=== Given records ===

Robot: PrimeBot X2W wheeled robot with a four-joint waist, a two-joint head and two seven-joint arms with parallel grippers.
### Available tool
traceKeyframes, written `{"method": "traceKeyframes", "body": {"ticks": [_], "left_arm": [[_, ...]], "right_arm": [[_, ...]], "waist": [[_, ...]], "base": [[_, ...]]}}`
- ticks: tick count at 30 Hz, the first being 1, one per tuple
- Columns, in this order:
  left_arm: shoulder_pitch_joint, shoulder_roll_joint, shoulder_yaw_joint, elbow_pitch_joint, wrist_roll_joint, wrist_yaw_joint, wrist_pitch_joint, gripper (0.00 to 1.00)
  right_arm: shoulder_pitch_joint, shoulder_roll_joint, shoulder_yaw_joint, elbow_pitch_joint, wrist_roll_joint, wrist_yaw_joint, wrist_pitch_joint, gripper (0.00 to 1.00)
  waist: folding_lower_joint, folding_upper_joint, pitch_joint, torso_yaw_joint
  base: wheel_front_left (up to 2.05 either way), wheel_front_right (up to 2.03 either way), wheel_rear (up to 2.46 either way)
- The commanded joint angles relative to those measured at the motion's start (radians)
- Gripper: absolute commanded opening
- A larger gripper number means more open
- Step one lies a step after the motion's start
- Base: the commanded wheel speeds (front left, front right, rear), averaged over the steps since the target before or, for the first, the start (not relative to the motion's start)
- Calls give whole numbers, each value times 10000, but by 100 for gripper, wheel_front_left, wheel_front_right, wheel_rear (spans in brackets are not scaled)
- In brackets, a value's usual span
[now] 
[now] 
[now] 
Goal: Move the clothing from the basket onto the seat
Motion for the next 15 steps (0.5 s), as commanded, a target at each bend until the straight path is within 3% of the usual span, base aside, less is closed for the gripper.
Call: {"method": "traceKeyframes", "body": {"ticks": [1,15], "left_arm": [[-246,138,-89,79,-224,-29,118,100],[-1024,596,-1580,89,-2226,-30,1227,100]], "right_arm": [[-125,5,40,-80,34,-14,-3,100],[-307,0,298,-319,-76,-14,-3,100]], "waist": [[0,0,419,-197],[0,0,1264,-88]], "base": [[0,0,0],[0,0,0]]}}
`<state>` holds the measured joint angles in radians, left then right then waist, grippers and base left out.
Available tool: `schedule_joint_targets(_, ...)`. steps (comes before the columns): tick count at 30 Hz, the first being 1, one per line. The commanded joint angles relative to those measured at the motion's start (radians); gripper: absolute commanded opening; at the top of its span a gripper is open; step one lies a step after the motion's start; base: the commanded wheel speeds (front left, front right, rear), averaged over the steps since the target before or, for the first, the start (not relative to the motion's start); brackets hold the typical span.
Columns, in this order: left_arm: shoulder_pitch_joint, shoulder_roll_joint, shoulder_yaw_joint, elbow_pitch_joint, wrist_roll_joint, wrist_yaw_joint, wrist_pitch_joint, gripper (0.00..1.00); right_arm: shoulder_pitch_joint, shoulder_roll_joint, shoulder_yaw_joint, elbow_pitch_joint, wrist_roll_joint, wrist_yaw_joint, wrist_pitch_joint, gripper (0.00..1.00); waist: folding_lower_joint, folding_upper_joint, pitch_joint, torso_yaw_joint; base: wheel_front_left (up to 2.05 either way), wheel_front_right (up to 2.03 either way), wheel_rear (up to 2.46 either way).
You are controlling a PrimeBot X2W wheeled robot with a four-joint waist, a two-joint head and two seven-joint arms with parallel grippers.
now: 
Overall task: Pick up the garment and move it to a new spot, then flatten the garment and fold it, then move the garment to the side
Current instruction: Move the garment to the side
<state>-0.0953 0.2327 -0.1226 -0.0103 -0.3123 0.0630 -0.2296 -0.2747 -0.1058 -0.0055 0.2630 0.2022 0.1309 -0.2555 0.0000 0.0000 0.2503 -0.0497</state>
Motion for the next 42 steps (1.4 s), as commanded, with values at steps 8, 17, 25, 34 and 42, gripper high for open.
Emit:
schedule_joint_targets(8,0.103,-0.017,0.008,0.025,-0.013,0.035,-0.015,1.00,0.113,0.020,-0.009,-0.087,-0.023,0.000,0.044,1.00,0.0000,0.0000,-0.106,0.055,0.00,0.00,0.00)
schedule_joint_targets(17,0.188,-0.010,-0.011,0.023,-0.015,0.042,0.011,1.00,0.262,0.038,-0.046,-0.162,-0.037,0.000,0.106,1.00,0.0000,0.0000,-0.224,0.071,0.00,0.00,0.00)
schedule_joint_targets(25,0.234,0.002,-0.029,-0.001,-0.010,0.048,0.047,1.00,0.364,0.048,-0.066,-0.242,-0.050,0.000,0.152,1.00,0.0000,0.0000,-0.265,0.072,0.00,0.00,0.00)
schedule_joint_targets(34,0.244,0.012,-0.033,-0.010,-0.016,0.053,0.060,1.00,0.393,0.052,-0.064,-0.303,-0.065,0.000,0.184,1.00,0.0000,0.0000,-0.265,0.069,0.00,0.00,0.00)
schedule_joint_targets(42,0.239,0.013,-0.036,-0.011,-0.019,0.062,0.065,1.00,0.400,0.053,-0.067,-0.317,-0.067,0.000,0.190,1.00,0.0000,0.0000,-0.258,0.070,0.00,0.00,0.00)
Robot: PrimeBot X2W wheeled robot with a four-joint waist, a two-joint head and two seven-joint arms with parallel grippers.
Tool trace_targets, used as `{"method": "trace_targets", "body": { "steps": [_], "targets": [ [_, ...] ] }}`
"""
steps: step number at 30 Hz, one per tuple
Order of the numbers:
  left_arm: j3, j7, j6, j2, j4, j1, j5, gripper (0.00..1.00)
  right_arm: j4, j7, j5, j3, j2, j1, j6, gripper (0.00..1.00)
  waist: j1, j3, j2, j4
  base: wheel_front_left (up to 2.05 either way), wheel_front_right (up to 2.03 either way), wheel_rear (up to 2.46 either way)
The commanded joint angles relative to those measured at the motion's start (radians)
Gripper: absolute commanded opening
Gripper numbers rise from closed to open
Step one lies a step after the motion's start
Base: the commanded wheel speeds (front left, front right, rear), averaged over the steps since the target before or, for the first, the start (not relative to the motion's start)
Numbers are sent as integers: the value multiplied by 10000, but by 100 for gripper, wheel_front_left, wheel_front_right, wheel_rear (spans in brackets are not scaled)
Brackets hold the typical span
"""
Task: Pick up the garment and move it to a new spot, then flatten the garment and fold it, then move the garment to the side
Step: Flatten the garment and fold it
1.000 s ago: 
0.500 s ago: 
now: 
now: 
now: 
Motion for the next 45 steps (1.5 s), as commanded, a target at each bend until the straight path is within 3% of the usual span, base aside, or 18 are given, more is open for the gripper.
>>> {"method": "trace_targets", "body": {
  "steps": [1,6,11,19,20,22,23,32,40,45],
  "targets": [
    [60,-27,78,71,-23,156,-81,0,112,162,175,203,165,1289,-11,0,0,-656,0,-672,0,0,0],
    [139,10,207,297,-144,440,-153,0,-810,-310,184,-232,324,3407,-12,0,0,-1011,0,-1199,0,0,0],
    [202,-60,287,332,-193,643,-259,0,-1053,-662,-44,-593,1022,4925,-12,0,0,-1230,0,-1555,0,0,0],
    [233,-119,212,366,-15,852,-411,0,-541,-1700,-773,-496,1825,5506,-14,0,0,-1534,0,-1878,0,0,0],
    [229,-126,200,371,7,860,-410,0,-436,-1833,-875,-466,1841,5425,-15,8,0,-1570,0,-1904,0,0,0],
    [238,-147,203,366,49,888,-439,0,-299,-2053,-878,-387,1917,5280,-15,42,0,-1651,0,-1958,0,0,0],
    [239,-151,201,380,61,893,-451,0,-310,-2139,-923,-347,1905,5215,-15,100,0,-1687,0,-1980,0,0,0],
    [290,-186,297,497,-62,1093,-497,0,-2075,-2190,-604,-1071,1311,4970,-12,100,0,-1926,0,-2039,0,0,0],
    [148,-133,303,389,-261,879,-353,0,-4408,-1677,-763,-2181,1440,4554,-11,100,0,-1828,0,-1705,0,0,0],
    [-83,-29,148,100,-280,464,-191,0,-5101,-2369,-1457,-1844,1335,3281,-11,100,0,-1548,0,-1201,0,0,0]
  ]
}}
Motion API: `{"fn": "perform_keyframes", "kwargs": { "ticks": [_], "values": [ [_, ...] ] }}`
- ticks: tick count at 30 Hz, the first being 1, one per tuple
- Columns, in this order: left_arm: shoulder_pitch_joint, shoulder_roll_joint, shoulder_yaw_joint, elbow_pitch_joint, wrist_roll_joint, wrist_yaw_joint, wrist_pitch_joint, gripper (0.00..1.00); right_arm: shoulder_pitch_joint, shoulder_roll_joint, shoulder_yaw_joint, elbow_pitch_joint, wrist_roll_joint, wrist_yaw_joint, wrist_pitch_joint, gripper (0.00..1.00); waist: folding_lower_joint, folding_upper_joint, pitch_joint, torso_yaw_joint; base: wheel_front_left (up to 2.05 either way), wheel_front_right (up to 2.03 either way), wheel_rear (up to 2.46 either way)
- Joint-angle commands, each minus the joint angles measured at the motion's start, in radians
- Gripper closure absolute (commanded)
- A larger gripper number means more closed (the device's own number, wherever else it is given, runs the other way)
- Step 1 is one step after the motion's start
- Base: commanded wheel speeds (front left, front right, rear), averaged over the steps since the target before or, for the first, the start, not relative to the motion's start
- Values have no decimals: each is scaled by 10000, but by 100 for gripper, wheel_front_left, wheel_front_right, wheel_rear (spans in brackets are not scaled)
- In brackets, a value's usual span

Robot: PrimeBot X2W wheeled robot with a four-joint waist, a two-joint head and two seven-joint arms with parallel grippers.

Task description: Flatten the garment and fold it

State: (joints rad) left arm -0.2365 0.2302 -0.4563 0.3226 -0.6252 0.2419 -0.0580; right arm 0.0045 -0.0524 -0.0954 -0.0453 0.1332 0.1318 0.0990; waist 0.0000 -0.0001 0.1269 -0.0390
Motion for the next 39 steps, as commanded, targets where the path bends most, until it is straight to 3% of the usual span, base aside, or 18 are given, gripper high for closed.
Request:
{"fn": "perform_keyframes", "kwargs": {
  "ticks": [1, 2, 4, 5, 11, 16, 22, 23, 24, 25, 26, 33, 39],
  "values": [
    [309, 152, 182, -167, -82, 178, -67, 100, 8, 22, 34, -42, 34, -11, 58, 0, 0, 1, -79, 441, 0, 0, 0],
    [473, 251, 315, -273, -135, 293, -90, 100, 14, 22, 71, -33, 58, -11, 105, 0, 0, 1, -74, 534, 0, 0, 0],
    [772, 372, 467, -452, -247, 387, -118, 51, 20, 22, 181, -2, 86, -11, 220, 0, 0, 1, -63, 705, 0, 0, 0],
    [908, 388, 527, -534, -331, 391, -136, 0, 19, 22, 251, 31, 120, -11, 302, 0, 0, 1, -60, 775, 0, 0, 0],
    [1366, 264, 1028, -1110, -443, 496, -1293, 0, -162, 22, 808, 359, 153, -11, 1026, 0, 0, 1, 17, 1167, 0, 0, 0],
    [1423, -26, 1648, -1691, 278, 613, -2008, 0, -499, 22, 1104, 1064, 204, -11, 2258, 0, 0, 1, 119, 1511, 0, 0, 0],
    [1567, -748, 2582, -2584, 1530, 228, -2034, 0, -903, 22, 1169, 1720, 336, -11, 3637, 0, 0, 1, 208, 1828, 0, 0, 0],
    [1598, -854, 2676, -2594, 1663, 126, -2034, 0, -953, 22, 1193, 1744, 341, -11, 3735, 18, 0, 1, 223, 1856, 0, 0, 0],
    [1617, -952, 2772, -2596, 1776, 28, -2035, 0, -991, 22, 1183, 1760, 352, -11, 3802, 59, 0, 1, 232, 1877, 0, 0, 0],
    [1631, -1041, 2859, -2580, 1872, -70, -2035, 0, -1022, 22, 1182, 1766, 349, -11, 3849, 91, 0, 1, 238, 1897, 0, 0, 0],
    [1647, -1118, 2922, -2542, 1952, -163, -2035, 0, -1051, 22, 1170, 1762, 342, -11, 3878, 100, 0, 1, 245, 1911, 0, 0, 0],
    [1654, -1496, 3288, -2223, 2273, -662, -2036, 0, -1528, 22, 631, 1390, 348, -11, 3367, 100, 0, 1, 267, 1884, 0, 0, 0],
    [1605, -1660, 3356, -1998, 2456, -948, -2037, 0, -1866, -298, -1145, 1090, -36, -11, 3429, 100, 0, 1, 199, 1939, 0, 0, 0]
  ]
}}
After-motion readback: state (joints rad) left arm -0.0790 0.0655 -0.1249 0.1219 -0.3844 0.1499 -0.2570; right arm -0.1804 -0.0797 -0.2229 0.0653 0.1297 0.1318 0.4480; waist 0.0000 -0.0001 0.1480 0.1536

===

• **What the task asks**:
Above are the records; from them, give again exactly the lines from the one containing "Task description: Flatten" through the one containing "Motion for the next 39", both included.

• **Result**:
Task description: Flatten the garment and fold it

State: (joints rad) left arm -0.2365 0.2302 -0.4563 0.3226 -0.6252 0.2419 -0.0580; right arm 0.0045 -0.0524 -0.0954 -0.0453 0.1332 0.1318 0.0990; waist 0.0000 -0.0001 0.1269 -0.0390
Motion for the next 39 steps, as commanded, targets where the path bends most, until it is straight to 3% of the usual span, base aside, or 18 are given, gripper high for closed.

There is no more to the output.